WHAT THE EXERCISE ASKS » Here are some records. Transcribe all of them exactly.

THE INPUT »

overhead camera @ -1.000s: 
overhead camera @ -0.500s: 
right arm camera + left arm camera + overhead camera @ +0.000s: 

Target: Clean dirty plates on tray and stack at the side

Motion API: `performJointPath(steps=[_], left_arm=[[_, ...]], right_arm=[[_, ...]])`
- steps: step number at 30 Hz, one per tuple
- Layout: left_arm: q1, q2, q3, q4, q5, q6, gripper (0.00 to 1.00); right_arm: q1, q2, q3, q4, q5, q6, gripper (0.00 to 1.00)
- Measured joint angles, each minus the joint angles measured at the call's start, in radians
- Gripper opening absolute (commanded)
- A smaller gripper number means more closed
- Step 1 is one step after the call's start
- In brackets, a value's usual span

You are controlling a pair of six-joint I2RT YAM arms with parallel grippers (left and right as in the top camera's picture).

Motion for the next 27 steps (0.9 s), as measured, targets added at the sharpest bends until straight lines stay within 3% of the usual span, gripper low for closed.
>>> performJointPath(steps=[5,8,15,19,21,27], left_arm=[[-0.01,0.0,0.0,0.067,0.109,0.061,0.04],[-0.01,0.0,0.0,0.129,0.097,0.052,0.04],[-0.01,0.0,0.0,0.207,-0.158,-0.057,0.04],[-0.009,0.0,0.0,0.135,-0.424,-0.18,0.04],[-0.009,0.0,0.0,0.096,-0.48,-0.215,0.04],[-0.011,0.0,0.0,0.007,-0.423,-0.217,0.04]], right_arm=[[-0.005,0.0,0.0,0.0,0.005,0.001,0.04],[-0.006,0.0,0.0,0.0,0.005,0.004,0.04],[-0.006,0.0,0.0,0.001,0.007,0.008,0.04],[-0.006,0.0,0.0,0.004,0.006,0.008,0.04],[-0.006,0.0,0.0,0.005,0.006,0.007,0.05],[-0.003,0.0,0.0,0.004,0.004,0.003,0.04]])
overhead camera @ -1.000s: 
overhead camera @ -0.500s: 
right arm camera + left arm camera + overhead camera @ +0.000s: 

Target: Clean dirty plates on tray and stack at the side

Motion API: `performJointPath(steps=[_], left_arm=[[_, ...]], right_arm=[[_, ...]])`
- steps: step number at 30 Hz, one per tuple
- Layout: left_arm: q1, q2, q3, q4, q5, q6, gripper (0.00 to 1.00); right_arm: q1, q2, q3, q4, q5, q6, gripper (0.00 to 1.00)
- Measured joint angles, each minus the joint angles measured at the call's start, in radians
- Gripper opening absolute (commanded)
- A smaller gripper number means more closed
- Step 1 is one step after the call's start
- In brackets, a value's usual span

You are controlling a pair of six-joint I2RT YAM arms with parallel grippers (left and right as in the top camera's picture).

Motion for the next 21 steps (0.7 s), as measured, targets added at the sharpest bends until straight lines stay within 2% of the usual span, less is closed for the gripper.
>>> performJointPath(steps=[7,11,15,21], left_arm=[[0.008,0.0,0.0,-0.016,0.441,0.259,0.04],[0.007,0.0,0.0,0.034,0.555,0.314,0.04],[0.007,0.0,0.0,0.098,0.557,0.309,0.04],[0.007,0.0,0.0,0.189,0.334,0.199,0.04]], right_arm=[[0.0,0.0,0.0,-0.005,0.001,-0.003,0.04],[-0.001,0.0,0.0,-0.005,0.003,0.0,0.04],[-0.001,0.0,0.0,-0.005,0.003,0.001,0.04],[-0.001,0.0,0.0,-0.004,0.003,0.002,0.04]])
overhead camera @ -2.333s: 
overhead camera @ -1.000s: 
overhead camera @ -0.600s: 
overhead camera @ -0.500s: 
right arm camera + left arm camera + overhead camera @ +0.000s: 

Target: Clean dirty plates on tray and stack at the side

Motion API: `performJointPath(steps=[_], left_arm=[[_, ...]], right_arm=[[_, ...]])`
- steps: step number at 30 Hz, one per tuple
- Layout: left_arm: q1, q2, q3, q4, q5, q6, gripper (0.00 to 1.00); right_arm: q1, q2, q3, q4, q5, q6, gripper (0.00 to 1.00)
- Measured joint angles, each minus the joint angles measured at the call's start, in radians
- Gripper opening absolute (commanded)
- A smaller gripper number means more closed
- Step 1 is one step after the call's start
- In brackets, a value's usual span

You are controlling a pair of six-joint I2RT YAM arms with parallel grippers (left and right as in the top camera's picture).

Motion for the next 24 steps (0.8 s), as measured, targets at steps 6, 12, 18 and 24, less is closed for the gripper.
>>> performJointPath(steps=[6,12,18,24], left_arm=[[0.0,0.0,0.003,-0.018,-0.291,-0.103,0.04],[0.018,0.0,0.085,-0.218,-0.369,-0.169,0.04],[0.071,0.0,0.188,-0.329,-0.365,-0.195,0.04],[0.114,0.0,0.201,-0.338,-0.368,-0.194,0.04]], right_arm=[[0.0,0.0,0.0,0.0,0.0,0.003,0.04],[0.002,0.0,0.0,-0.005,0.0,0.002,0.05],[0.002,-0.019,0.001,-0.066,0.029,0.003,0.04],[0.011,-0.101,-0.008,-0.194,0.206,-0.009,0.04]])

COMPLETED EXERCISE »
overhead camera @ -1.000s: 
overhead camera @ -0.500s: 
right arm camera + left arm camera + overhead camera @ +0.000s: 

Target: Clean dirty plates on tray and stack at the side

Motion API: `performJointPath(steps=[_], left_arm=[[_, ...]], right_arm=[[_, ...]])`
- steps: step number at 30 Hz, one per tuple
- Layout: left_arm: q1, q2, q3, q4, q5, q6, gripper (0.00 to 1.00); right_arm: q1, q2, q3, q4, q5, q6, gripper (0.00 to 1.00)
- Measured joint angles, each minus the joint angles measured at the call's start, in radians
- Gripper opening absolute (commanded)
- A smaller gripper number means more closed
- Step 1 is one step after the call's start
- In brackets, a value's usual span

You are controlling a pair of six-joint I2RT YAM arms with parallel grippers (left and right as in the top camera's picture).

Motion for the next 27 steps (0.9 s), as measured, targets added at the sharpest bends until straight lines stay within 3% of the usual span, gripper low for closed.
>>> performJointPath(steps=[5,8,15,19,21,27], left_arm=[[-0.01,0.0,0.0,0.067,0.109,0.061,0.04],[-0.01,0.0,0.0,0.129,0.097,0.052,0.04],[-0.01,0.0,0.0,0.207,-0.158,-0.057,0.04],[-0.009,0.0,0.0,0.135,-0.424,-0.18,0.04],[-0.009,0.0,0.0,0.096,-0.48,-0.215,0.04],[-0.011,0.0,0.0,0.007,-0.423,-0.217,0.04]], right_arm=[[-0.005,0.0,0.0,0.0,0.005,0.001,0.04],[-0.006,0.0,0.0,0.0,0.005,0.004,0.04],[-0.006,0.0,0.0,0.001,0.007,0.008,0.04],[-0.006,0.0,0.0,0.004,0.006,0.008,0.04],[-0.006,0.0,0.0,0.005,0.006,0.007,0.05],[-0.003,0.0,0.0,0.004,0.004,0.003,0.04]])
overhead camera @ -1.000s: 
overhead camera @ -0.500s: 
right arm camera + left arm camera + overhead camera @ +0.000s: 

Target: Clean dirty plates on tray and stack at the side

Motion API: `performJointPath(steps=[_], left_arm=[[_, ...]], right_arm=[[_, ...]])`
- steps: step number at 30 Hz, one per tuple
- Layout: left_arm: q1, q2, q3, q4, q5, q6, gripper (0.00 to 1.00); right_arm: q1, q2, q3, q4, q5, q6, gripper (0.00 to 1.00)
- Measured joint angles, each minus the joint angles measured at the call's start, in radians
- Gripper opening absolute (commanded)
- A smaller gripper number means more closed
- Step 1 is one step after the call's start
- In brackets, a value's usual span

You are controlling a pair of six-joint I2RT YAM arms with parallel grippers (left and right as in the top camera's picture).

Motion for the next 21 steps (0.7 s), as measured, targets added at the sharpest bends until straight lines stay within 2% of the usual span, less is closed for the gripper.
>>> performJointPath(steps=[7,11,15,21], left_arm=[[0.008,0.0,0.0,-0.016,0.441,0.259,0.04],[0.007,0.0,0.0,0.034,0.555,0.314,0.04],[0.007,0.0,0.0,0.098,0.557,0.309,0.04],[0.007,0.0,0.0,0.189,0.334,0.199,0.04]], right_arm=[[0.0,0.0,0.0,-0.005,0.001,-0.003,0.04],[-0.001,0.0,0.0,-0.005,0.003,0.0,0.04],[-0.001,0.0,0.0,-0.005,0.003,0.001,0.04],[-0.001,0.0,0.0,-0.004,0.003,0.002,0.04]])
overhead camera @ -2.333s: 
overhead camera @ -1.000s: 
overhead camera @ -0.600s: 
overhead camera @ -0.500s: 
right arm camera + left arm camera + overhead camera @ +0.000s: 

Target: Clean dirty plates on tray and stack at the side

Motion API: `performJointPath(steps=[_], left_arm=[[_, ...]], right_arm=[[_, ...]])`
- steps: step number at 30 Hz, one per tuple
- Layout: left_arm: q1, q2, q3, q4, q5, q6, gripper (0.00 to 1.00); right_arm: q1, q2, q3, q4, q5, q6, gripper (0.00 to 1.00)
- Measured joint angles, each minus the joint angles measured at the call's start, in radians
- Gripper opening absolute (commanded)
- A smaller gripper number means more closed
- Step 1 is one step after the call's start
- In brackets, a value's usual span

You are controlling a pair of six-joint I2RT YAM arms with parallel grippers (left and right as in the top camera's picture).

Motion for the next 24 steps (0.8 s), as measured, targets at steps 6, 12, 18 and 24, less is closed for the gripper.
>>> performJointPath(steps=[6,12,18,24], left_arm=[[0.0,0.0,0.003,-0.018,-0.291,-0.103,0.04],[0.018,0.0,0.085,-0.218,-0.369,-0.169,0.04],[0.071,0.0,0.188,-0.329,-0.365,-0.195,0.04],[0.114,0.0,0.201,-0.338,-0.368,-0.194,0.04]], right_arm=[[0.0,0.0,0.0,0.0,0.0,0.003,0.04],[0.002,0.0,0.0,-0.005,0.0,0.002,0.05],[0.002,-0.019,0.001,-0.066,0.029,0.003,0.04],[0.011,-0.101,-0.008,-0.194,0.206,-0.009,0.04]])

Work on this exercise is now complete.